Exercise instructions
Copy out the data line by line exactly, from its start to the line bearing "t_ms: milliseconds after", inclusive.

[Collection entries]
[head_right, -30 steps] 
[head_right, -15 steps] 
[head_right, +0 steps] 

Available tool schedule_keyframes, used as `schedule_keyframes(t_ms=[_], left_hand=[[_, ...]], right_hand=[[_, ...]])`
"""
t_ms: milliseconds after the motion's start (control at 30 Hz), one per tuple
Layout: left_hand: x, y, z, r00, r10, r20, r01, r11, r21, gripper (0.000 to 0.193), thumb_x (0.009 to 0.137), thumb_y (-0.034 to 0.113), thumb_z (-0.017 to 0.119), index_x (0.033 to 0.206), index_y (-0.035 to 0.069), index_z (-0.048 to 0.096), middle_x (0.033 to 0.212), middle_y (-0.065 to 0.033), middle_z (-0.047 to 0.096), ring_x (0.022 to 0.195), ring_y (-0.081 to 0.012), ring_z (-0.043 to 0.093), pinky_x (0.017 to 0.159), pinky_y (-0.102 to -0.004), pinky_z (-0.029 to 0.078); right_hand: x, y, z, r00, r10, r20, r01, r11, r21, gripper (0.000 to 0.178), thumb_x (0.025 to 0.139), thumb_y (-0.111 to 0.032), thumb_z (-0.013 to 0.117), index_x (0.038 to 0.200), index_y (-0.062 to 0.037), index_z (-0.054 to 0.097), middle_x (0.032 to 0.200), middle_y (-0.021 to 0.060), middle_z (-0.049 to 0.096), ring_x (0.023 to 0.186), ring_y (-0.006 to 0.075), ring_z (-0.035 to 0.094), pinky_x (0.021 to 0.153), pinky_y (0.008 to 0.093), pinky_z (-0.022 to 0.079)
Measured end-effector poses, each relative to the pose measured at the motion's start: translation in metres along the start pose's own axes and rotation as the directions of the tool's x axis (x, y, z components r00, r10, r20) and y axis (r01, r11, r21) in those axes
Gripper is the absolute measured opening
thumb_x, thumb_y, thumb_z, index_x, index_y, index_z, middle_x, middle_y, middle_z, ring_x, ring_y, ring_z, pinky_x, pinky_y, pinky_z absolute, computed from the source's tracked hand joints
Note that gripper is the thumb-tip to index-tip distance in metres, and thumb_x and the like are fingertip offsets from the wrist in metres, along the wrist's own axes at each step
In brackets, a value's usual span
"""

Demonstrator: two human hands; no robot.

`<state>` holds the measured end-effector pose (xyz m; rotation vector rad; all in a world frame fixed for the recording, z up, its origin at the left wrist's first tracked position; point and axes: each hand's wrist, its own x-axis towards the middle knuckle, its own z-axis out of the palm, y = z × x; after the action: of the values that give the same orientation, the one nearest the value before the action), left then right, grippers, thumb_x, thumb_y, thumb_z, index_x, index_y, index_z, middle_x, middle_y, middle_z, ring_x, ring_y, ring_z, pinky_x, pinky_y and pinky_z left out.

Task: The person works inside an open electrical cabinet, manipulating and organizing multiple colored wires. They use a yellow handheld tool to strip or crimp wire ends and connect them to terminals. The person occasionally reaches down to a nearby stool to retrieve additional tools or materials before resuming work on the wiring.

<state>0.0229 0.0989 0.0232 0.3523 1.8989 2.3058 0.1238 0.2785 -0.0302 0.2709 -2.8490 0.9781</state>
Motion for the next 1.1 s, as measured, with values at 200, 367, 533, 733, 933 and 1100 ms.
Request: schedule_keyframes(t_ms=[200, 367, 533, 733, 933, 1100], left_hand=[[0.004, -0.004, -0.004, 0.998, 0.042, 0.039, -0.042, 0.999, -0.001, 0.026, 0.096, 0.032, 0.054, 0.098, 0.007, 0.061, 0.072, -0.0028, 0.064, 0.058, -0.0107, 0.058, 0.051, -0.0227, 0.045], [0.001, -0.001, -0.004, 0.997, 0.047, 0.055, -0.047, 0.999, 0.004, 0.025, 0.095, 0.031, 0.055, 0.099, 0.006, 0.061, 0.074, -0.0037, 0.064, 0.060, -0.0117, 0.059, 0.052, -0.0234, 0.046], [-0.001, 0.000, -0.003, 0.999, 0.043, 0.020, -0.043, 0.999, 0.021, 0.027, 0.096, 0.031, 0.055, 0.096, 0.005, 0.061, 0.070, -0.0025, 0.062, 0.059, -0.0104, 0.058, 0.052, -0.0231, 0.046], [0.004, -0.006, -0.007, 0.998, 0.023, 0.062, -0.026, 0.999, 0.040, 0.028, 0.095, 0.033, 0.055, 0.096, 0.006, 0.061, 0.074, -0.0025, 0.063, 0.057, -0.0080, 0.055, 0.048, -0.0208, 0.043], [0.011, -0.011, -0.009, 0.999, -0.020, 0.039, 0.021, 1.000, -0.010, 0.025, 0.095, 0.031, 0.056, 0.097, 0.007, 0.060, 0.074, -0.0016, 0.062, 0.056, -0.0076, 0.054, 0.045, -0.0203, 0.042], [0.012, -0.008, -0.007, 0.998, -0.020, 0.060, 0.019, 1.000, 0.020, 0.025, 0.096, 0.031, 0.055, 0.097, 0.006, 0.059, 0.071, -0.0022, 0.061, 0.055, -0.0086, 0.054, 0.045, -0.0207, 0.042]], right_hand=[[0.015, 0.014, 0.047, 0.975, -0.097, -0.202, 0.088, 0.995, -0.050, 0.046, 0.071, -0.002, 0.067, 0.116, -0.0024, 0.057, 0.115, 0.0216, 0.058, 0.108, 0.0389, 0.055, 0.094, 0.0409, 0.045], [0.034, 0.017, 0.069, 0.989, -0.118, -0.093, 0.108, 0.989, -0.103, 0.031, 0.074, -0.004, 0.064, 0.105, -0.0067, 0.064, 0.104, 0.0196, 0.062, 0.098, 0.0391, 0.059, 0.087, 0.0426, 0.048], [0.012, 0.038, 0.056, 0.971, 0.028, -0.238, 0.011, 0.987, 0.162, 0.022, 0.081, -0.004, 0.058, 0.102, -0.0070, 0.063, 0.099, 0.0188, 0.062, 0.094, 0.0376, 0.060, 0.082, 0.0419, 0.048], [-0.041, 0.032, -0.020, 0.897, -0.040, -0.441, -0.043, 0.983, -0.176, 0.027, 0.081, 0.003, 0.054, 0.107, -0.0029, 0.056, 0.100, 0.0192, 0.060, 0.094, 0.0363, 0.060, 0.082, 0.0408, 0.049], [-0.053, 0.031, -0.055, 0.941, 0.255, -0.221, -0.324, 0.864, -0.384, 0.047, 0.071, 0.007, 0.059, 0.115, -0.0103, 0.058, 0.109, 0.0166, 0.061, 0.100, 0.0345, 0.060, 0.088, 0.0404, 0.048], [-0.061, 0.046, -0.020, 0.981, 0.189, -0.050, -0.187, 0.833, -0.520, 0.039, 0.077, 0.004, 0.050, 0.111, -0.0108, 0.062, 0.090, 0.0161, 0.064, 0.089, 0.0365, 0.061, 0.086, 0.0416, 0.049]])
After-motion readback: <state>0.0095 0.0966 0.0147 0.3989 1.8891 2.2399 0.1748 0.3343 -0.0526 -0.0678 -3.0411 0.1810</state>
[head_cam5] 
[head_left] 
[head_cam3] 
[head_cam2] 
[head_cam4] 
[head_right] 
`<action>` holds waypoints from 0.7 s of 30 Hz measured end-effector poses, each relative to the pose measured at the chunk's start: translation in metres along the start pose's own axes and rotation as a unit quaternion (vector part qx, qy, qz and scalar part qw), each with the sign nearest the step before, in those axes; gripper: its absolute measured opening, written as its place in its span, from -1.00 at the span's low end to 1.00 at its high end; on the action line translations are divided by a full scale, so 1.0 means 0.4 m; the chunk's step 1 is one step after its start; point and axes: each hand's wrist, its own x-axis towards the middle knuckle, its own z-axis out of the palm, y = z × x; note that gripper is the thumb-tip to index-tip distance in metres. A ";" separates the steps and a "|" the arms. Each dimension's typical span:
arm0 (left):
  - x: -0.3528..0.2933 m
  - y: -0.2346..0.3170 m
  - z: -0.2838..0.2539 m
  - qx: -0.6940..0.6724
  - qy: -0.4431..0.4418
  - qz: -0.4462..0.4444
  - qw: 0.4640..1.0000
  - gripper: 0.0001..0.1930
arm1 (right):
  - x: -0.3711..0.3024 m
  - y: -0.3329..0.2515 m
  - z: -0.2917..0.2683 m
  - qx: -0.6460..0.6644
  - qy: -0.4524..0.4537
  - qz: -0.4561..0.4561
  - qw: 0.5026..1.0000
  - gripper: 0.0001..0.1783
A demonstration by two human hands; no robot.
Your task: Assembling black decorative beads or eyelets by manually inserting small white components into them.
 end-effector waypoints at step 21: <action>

Expected output
[head_right, -30 steps] 
[head_right, -15 steps] 
[head_right, +0 steps] 

Available tool schedule_keyframes, used as `schedule_keyframes(t_ms=[_], left_hand=[[_, ...]], right_hand=[[_, ...]])`
"""
t_ms: milliseconds after the motion's start (control at 30 Hz), one per tuple

The requested output is now complete.